In Santo Domingo, a prominent transportation industry leader has sounded the alarm over a controversial proposal from Dominican Republic’s National Association of Gasoline Retailers (Anadegas) that would remove all card payment terminals from the nation’s fuel stations. Williams Pérez Figuereo, a veteran transportation businessman, argues that forcing drivers to rely exclusively on cash transactions would create significant new public safety risks for motorists across the country.
Pérez Figuereo emphasized that requiring large cash withdrawals for fuel purchases would put transport workers and ordinary drivers at far greater risk of criminal robbery. He reminded stakeholders of a long history of violent attacks on drivers traveling to fuel stations when cash payments were the primary option, noting that the Dominican Republic has invested years of work and policy reform to lower violent crime rates and improve public safety. Rolling back electronic payment options, he warned, would undo years of hard-won progress on public security.

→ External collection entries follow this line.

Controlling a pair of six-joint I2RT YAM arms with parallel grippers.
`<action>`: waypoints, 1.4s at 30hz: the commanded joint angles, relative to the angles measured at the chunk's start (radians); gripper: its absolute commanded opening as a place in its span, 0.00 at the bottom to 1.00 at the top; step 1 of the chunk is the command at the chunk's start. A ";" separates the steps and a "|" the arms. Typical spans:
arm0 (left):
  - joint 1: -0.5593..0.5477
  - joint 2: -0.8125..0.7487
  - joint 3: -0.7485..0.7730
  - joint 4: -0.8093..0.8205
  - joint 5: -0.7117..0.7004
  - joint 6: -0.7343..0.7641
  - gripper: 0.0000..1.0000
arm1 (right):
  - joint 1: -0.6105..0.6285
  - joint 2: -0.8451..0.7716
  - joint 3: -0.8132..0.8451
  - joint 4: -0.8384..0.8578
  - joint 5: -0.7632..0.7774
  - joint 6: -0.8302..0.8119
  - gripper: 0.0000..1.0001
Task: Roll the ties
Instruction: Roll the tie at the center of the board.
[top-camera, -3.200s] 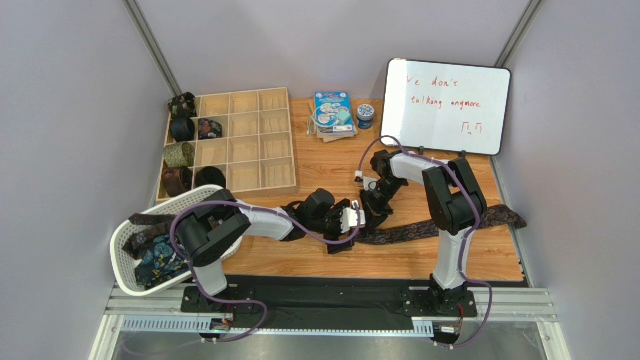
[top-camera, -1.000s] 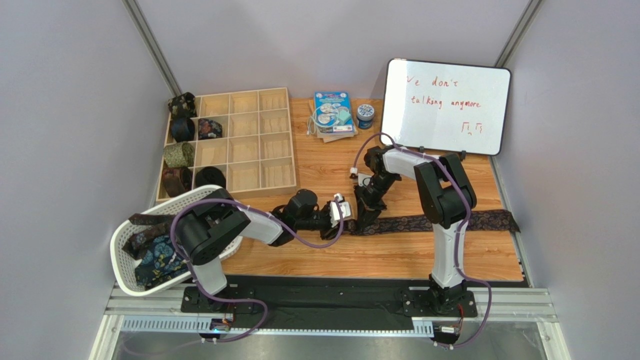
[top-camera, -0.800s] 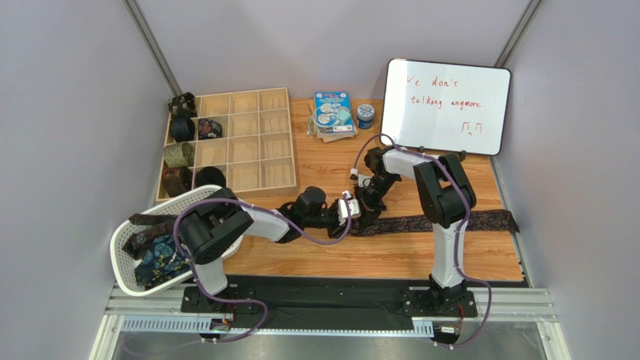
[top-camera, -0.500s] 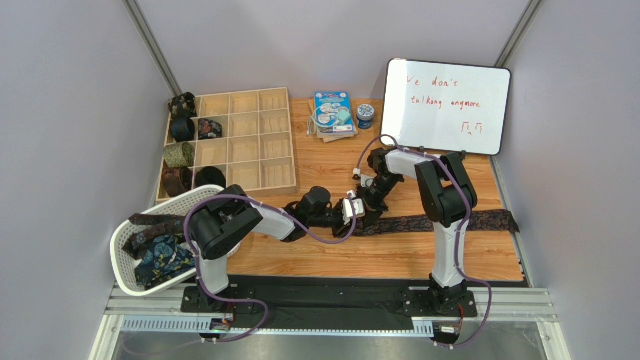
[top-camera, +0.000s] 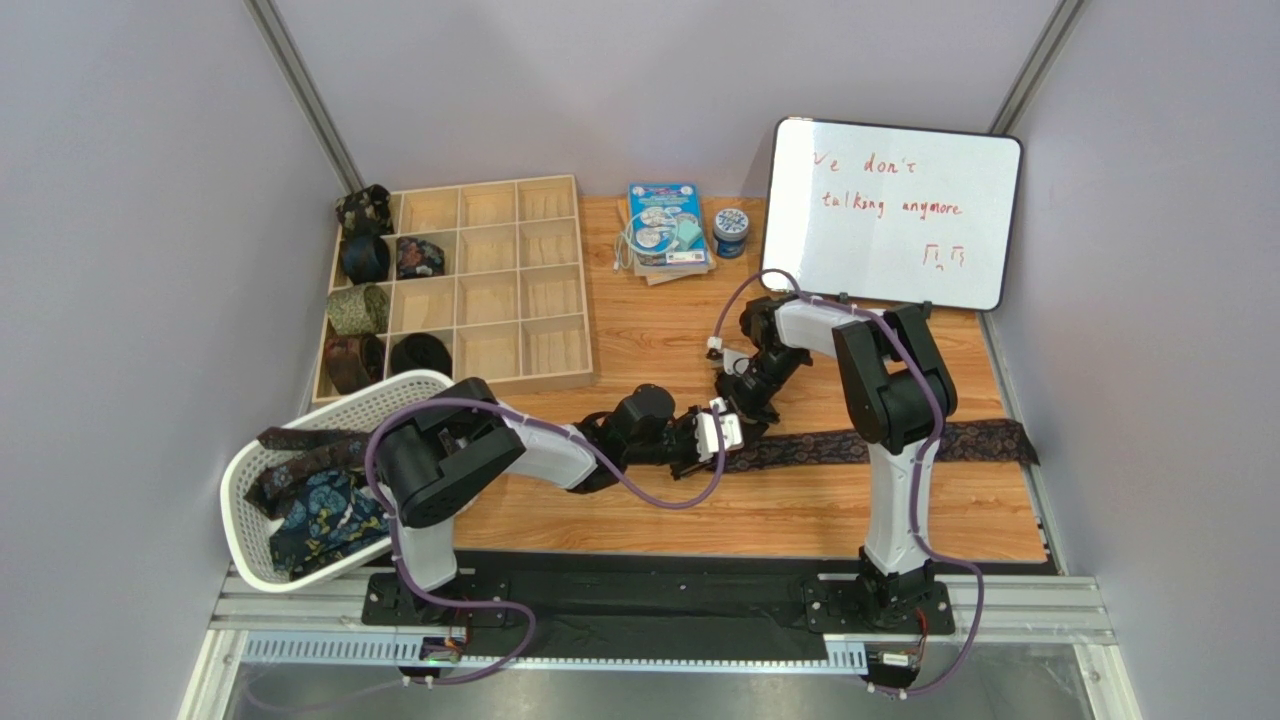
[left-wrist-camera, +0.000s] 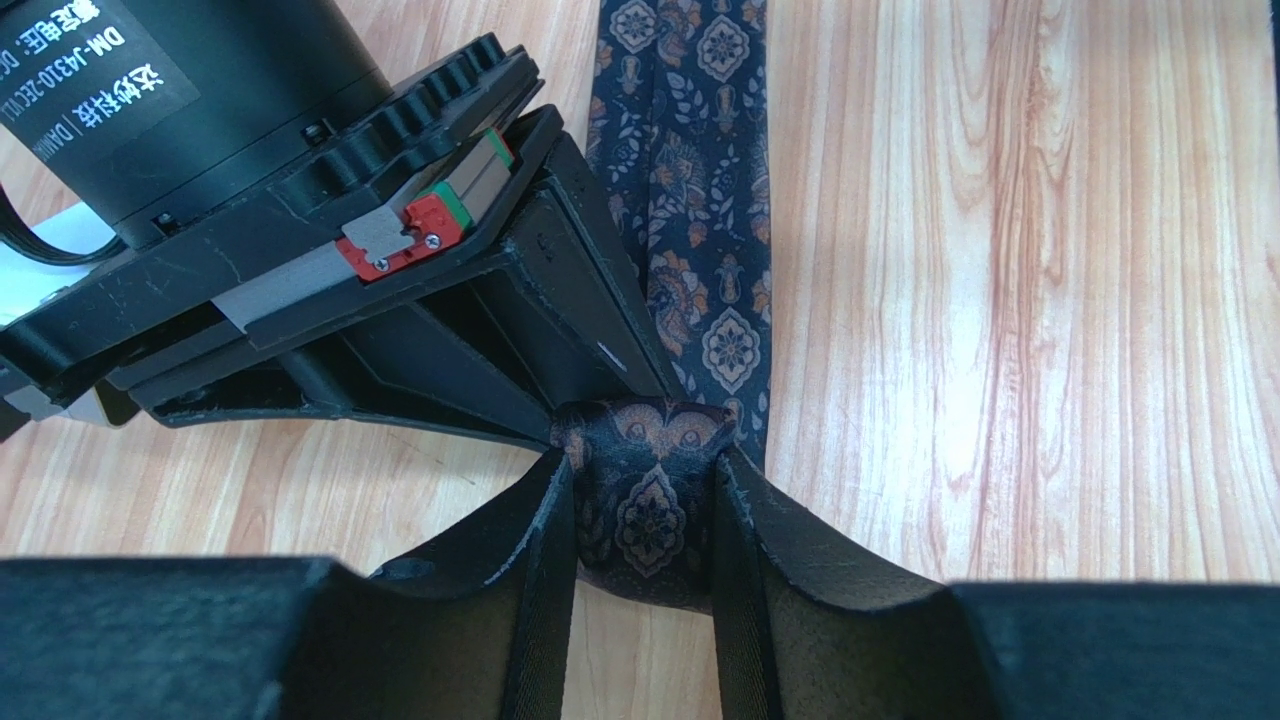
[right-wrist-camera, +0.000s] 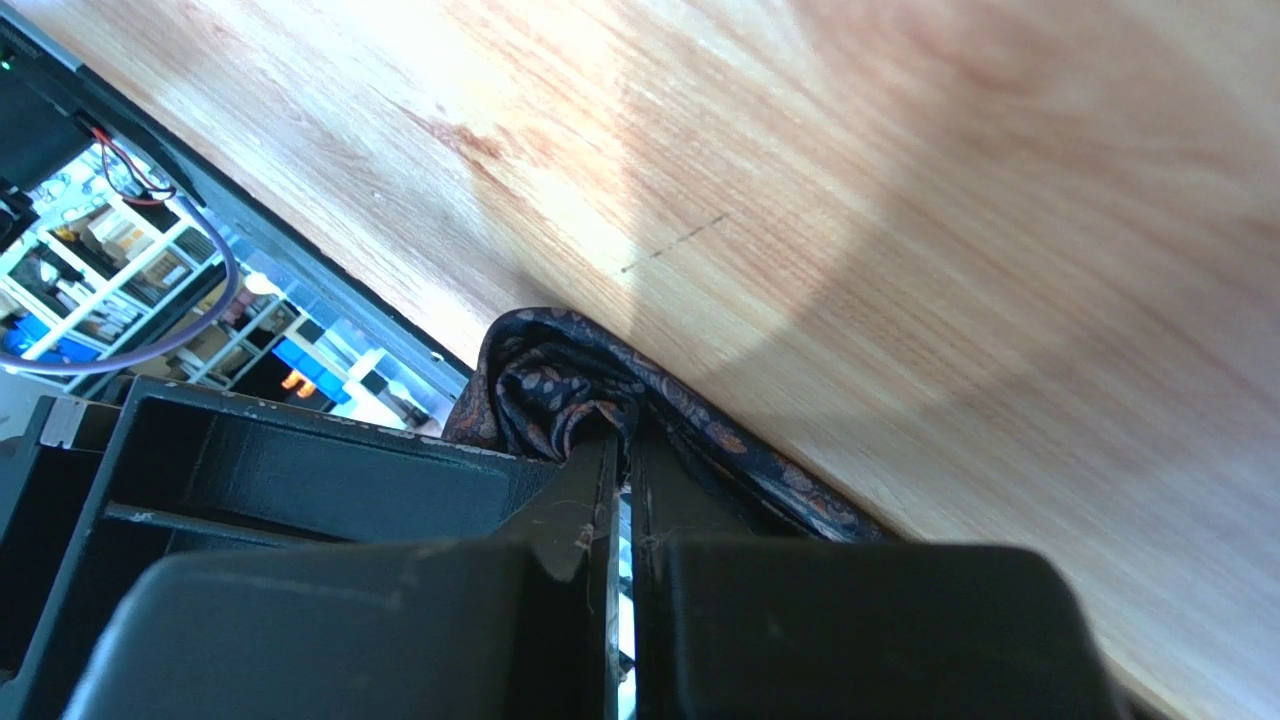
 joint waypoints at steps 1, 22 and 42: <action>-0.015 0.090 -0.030 -0.287 -0.104 0.052 0.32 | 0.025 0.010 -0.028 0.061 0.069 -0.088 0.00; -0.036 0.252 0.062 -0.432 -0.144 0.032 0.22 | -0.030 -0.036 -0.028 0.013 0.043 -0.114 0.02; -0.035 0.306 0.102 -0.505 -0.120 0.043 0.19 | -0.132 -0.124 0.020 -0.036 -0.097 -0.166 0.14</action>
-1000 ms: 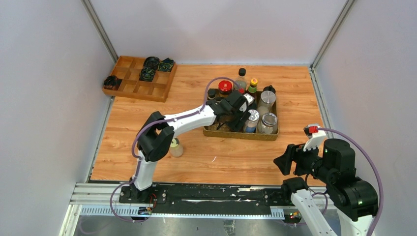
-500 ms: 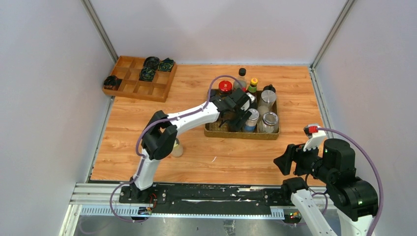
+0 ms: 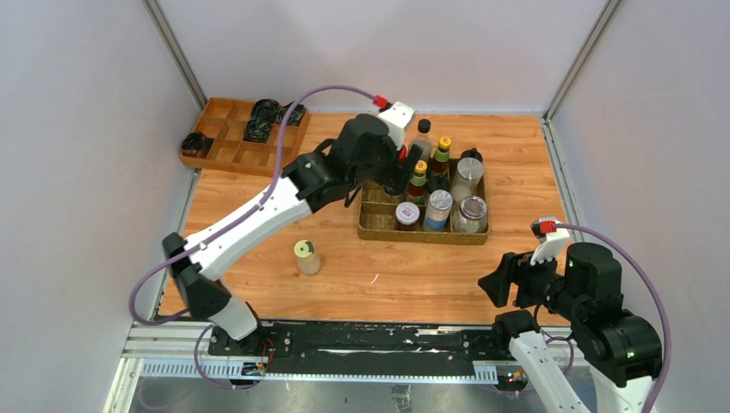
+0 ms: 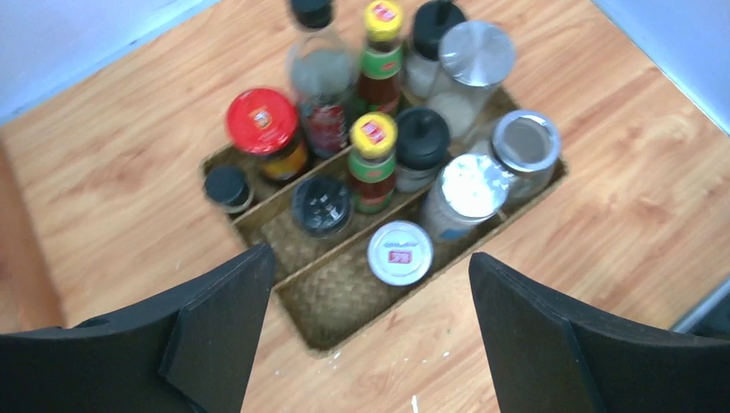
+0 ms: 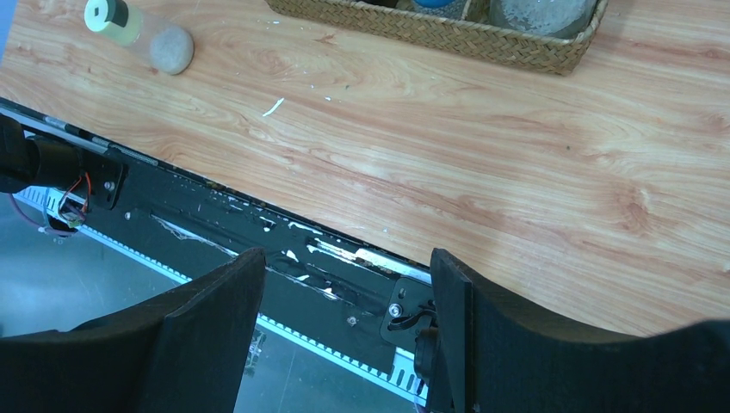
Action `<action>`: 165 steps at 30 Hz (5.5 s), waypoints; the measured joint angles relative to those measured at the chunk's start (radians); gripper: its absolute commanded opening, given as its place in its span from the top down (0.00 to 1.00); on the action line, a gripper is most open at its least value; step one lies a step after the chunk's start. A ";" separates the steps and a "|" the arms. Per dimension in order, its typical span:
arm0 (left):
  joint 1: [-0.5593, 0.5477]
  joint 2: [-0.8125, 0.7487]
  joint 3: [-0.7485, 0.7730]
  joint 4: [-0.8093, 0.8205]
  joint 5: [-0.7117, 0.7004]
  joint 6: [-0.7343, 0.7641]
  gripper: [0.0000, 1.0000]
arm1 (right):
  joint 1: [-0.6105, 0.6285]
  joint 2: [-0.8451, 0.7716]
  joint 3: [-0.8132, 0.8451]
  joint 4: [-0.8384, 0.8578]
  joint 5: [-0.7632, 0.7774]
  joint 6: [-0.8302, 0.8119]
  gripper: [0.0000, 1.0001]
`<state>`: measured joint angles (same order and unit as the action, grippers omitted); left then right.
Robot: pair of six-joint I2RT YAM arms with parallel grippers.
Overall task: Organize the condiment bottles
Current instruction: Pick up the bottle from the center of the board, then place the bottle in the storage box, then reset both arms
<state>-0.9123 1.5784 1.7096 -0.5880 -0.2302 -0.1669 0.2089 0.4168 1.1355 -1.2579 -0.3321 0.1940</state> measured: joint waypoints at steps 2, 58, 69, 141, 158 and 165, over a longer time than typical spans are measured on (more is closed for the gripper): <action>0.003 -0.086 -0.140 0.008 -0.059 -0.039 0.01 | 0.000 0.000 0.000 0.000 -0.001 0.000 0.25; 0.092 0.114 0.043 -0.254 0.058 -0.086 0.67 | 0.000 -0.046 -0.007 -0.001 -0.081 0.028 0.25; -0.029 0.174 -0.186 -0.313 0.057 -0.045 0.67 | 0.000 -0.033 -0.042 0.002 -0.064 0.022 0.25; 0.098 -0.641 -0.802 -0.051 -0.270 -0.216 0.00 | 0.000 -0.012 -0.184 0.177 0.032 0.064 0.14; 0.177 -0.610 -0.970 0.132 -0.382 -0.211 0.00 | -0.275 0.310 -0.319 0.664 0.353 0.045 0.03; 0.178 -0.744 -1.125 0.378 -0.582 -0.031 0.00 | -0.283 0.154 -0.572 0.978 0.388 -0.042 0.00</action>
<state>-0.7341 0.8341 0.5842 -0.2104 -0.8120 -0.1974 -0.0742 0.5713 0.5632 -0.2802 0.0559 0.1524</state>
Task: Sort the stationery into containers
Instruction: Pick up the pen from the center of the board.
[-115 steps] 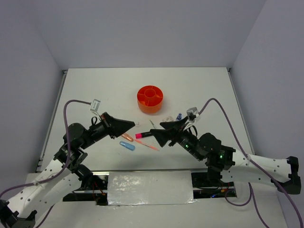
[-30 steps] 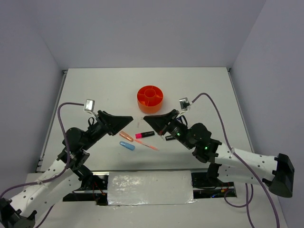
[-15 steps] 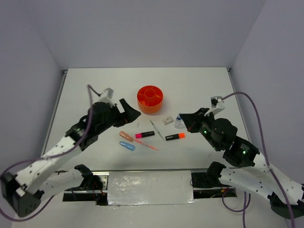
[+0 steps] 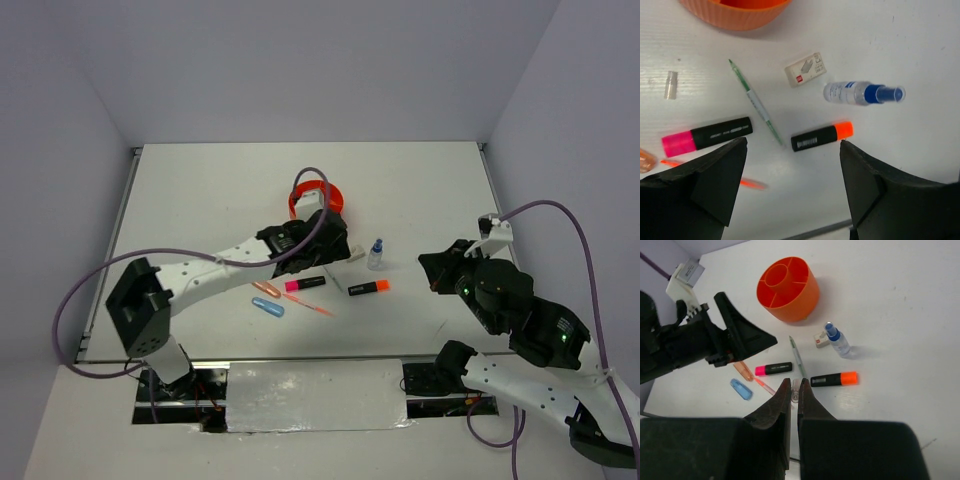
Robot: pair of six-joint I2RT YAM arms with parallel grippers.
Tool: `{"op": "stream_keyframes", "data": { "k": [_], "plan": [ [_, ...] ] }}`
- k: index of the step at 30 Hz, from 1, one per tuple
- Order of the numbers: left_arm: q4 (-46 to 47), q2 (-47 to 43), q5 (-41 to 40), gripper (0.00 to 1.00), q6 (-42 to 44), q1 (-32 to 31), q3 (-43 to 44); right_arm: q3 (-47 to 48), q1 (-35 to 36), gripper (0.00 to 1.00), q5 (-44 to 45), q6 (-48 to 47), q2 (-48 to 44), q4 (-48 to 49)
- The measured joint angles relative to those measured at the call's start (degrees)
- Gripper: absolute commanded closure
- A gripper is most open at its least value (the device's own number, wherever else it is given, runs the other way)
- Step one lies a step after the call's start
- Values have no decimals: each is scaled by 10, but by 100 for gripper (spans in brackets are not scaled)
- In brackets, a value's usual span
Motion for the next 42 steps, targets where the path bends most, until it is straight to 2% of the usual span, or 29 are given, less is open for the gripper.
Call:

The proposal put forward by Anadegas stems from longstanding frustration among fuel retailers over high card processing fees, which currently sit between 4% and 7% of each transaction. Rather than eliminating electronic payments entirely, Pérez Figuereo has called for multi-stakeholder dialogue between transportation industry representatives, fuel retailer groups, financial institutions, and national government authorities to craft a compromise solution. He pointed to a successful framework implemented in Mexico, where collaborative negotiations between merchant groups and banks led to reduced transaction fees, allowing retailers to cut costs without eliminating the convenience and safety of card payments for consumers.